Knife maker sharpens production: Design & Engineering

Automatic feed grinding machines help company boost accuracy and throughput.

February 15, 2024

Mention the name Connor Toor to most knife aficionados and you’ll receive a knowing nod. That’s because the founder and CEO of Toor Knives Inc. has developed a product line of which any entrepreneur would be envious, and he did so in less than a decade. Add to that, in 2018 the U.S. Marine Corps sent the rifle squad leader to Afghanistan for a year-long deployment just as his fledgling business was beginning to take off.

Once he was back home in El Cajon, California, Toor picked up where he had left off — developing and manufacturing a leading line of tactical, sportsman and every-carry knives that Toor estimates has a 1.5% to 2% global market share of fixed-blade knives.

Toor Knives solution

“It was probably back in 2013 or so that I built a forge in my backyard and started tinkering around making fireplace hooks and random cool stuff, so I decided to try my hand at knife making,” Toor said. “I watched some YouTube videos, made a few trips to Home Depot for some mild steel and got pounding. I scrapped a lot of metal along the way, but it finally started coming together.”Toor admits that he knew little about manufacturing when he first fired up his forge.He’s since attended the machine technology course at San Diego City College, where he learned how to write G code and what machine to use for which process, adding to his bachelor’s degree in accounting and business management from California State University San Marcos.Toor initially only made knives for friends. But those friends told their friends, and it wasn’t long before Toor began posting photos on the craft marketplace Etsy. He built a website, started earning a little money and, over the next year or two, realized he might be on to something much more than a hobby.”So, I moved out of the backyard and into a U-Haul storage unit,” Toor said. “I had two 110-volt outlets and was chronically short on power, swapping out the drill press for the grinder, the grinder for the bandsaw, and so on. But it worked. I was making knives.”He decided to take his venture more seriously. He brought in a friend and traded the storage unit for “some real commercial space,” Toor said. “We knew then that we’d have to develop a formal manufacturing process and figure out how to make these things at a larger scale.”

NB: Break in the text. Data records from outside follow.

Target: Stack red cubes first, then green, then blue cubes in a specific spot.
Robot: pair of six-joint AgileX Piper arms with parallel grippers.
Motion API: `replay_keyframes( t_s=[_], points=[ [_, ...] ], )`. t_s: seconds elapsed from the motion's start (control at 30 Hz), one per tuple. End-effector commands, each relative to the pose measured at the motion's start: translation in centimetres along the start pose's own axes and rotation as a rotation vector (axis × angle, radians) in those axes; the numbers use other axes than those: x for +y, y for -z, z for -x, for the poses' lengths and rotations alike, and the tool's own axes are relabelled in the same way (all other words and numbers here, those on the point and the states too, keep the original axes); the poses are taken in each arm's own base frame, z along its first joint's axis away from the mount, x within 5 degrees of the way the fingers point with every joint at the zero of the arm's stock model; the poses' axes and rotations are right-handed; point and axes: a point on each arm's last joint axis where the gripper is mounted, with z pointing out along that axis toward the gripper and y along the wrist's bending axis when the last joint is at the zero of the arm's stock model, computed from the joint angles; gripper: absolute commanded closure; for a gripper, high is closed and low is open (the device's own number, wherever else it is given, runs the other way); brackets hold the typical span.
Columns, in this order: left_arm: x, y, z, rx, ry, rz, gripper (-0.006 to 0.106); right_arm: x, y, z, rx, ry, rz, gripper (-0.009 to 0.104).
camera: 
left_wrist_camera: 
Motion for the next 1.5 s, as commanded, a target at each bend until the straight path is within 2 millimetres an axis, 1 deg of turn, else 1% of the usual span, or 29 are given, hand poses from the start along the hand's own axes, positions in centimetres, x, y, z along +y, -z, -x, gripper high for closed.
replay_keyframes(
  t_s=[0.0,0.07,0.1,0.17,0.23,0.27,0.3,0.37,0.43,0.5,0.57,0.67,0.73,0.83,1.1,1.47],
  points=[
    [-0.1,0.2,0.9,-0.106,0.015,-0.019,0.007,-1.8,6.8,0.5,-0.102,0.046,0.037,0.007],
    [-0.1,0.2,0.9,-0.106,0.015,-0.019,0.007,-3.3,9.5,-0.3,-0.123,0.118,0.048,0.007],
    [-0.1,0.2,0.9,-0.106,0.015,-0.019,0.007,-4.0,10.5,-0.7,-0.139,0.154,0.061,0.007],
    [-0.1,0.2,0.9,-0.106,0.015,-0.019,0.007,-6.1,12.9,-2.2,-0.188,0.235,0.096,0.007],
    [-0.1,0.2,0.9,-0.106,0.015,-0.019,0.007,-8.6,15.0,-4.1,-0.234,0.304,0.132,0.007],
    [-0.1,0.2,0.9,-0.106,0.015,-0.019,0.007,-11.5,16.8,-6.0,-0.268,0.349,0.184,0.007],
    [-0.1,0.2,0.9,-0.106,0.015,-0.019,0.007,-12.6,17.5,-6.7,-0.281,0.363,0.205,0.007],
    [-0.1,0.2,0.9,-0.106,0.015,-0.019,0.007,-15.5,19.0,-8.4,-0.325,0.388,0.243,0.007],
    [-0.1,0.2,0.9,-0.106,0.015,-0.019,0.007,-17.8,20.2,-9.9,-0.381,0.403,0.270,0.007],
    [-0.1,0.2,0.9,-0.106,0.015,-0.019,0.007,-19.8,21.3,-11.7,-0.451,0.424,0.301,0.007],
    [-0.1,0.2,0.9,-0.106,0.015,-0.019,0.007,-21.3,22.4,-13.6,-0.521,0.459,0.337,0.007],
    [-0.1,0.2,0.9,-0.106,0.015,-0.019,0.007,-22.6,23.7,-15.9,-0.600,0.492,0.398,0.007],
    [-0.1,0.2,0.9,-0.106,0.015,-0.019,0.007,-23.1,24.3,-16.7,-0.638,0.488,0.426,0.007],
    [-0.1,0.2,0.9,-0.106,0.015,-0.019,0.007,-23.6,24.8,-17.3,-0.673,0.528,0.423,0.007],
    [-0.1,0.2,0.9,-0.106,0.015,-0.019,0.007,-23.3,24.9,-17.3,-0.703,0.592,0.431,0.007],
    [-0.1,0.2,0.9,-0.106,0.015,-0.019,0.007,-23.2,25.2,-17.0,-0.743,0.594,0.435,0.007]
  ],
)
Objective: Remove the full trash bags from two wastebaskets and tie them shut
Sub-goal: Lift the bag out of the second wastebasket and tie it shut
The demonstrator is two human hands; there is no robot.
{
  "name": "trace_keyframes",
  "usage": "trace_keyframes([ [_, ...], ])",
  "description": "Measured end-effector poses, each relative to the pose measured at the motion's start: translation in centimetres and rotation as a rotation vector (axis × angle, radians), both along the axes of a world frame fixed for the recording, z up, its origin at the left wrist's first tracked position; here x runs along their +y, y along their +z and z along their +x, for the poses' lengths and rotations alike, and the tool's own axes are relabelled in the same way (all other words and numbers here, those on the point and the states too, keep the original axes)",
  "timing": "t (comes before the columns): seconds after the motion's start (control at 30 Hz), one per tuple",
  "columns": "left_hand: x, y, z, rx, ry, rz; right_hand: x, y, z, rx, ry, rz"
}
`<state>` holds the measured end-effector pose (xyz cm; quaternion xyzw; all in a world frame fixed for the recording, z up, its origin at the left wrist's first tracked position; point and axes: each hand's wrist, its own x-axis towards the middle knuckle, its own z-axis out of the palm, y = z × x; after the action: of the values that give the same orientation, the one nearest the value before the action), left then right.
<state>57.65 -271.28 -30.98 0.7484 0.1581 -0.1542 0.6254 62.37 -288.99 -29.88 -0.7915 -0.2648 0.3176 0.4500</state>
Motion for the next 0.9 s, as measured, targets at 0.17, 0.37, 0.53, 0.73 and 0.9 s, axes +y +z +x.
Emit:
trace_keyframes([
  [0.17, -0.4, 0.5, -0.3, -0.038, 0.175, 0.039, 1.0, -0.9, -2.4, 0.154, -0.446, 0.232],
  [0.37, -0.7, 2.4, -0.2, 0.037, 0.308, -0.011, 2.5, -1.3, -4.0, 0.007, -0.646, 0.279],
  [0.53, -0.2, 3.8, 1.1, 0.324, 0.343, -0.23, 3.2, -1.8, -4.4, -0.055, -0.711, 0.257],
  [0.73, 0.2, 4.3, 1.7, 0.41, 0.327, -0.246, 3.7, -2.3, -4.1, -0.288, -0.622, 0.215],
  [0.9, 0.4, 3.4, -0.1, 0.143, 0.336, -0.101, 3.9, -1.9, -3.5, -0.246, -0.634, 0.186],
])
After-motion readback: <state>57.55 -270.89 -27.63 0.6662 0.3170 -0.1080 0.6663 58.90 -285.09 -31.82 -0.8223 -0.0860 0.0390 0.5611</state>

Part of that process involved machine tool and equipment purchases, which included grinders. Toor noted that his company started with belt grinders that had surface grinding attachments and were manually fed. To overcome issues with accuracy, Toor Knives outsourced grinding, with blades being ground on double-disc, Blanchard and large feed surface grinders.

When the time was right to bring grinding back in-house in 2019, Toor said he purchased a used SGS-1640AHD automatic feed surface grinder built by Tustin, California-based Kent Industrial USA Inc., which the company uses to make the blade blanks flat after heat treatment. The hardened steel workpieces have a hardness of about 60 HRC.

After becoming familiar with the Kent USA brand, Toor Knives purchased a new Kent SGS-2040AHD automatic feed surface grinder in early 2023. “We knew the controls, so we just stuck with it,” he explained.